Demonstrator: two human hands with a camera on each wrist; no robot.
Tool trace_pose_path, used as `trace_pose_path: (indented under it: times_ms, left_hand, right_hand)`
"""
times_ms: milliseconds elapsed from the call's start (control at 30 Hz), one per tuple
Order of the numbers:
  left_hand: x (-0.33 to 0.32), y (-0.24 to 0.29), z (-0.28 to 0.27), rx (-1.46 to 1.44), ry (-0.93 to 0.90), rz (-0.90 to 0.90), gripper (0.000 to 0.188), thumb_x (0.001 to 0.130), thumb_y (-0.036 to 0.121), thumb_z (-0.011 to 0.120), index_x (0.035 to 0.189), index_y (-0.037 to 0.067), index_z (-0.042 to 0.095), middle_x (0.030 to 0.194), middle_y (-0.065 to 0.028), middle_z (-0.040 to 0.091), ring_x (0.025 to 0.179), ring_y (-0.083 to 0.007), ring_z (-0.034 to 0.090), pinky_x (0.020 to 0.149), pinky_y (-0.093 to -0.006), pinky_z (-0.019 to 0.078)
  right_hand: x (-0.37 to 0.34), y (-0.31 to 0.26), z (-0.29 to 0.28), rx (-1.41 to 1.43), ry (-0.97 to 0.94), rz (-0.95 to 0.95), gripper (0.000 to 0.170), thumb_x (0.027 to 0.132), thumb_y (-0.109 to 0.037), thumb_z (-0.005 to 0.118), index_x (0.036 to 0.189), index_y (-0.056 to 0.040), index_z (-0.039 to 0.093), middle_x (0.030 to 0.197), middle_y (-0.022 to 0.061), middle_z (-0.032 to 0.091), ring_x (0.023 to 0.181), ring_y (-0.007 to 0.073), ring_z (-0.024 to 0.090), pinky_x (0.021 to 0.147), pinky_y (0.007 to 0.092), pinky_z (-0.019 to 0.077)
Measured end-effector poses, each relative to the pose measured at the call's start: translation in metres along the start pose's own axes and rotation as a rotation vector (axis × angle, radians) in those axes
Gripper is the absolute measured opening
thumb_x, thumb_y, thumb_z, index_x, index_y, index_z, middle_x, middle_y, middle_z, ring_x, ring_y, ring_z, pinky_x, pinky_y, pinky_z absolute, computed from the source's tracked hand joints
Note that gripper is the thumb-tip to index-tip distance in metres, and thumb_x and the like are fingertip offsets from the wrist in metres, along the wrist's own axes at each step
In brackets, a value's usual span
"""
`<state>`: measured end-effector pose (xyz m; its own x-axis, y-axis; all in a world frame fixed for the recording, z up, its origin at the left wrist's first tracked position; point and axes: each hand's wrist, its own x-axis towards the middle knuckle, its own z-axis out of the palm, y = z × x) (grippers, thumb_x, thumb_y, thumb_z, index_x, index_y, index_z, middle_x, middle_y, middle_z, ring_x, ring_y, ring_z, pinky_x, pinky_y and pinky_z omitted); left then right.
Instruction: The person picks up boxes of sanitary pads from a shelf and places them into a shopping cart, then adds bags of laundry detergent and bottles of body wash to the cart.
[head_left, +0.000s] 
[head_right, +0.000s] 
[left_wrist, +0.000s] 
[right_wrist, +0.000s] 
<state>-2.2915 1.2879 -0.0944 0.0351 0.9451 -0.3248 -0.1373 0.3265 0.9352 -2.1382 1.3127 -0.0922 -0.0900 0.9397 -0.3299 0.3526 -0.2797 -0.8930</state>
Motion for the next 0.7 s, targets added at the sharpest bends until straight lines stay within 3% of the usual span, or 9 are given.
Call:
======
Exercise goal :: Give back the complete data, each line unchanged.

Exercise response ::
Demonstrator: two human hands with a camera on each wrist; no robot.
Tool trace_pose_path, used as `trace_pose_path: (indented under it: times_ms, left_hand, right_hand)`
"""
times_ms: milliseconds elapsed from the call's start (control at 30 Hz), one per tuple
Order of the numbers:
  left_hand: x (-0.33 to 0.32), y (-0.24 to 0.29), z (-0.28 to 0.27), rx (-1.46 to 1.44), ry (-0.93 to 0.90), rz (-0.90 to 0.90), gripper (0.000 to 0.188), thumb_x (0.001 to 0.130), thumb_y (-0.036 to 0.121), thumb_z (-0.011 to 0.120), index_x (0.035 to 0.189), index_y (-0.037 to 0.067), index_z (-0.042 to 0.095), middle_x (0.030 to 0.194), middle_y (-0.065 to 0.028), middle_z (-0.040 to 0.091), ring_x (0.025 to 0.179), ring_y (-0.083 to 0.007), ring_z (-0.034 to 0.090), pinky_x (0.020 to 0.149), pinky_y (-0.093 to -0.006), pinky_z (-0.019 to 0.078)
  right_hand: x (-0.37 to 0.34), y (-0.31 to 0.26), z (-0.29 to 0.28), rx (-1.41 to 1.43), ry (-0.97 to 0.94), rz (-0.95 to 0.95), gripper (0.000 to 0.170), thumb_x (0.027 to 0.132), thumb_y (-0.109 to 0.037), thumb_z (-0.005 to 0.118), index_x (0.036 to 0.189), index_y (-0.056 to 0.040), index_z (-0.039 to 0.093), middle_x (0.030 to 0.197), middle_y (-0.022 to 0.061), middle_z (-0.032 to 0.091), ring_x (0.023 to 0.181), ring_y (-0.007 to 0.073), ring_z (-0.024 to 0.090), pinky_x (0.021 to 0.147), pinky_y (0.007 to 0.092), pinky_z (-0.019 to 0.077)
Measured end-effector poses, each relative to the pose measured at the call's start: translation in metres along the start pose's own axes and rotation as a rotation vector (axis × angle, radians) in those axes
Gripper is the absolute measured opening
thumb_x, thumb_y, thumb_z, index_x, index_y, index_z, middle_x, middle_y, middle_z, ring_x, ring_y, ring_z, pinky_x, pinky_y, pinky_z absolute, computed from the source's tracked hand joints
Note that gripper is the thumb-tip to index-tip distance in metres, and thumb_x and the like are fingertip offsets from the wrist in metres, along the wrist's own axes at each step
In brackets, a value's usual span
"""
`<state>`: measured end-effector pose (xyz m; its own x-axis, y-axis; all in a world frame fixed for the recording, z up, its origin at the left wrist's first tracked position; point and axes: each hand's wrist, its own x-axis towards the middle knuckle, its own z-axis out of the palm, y = z × x) (grippers, thumb_x, thumb_y, thumb_z, index_x, index_y, index_z, middle_x, middle_y, middle_z, ring_x, ring_y, ring_z, pinky_x, pinky_y and pinky_z omitted); left then right.
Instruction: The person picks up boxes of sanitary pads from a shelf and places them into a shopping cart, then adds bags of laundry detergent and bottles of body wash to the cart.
[head_left, +0.000s] 
[head_right, +0.000s] 
[left_wrist, +0.000s] 
[right_wrist, +0.000s] 
<state>-2.2915 1.2879 -0.0944 0.0351 0.9451 -0.3248 -0.1373 0.3265 0.9352 -2.1382 1.3127 -0.0922 -0.0900 0.9397 -0.3299 0.3526 -0.2797 -0.8930</state>
Motion for the next 0.7 s, targets added at the sharpest bends until straight lines stay within 3% of the usual span, or 9 are given.
Call:

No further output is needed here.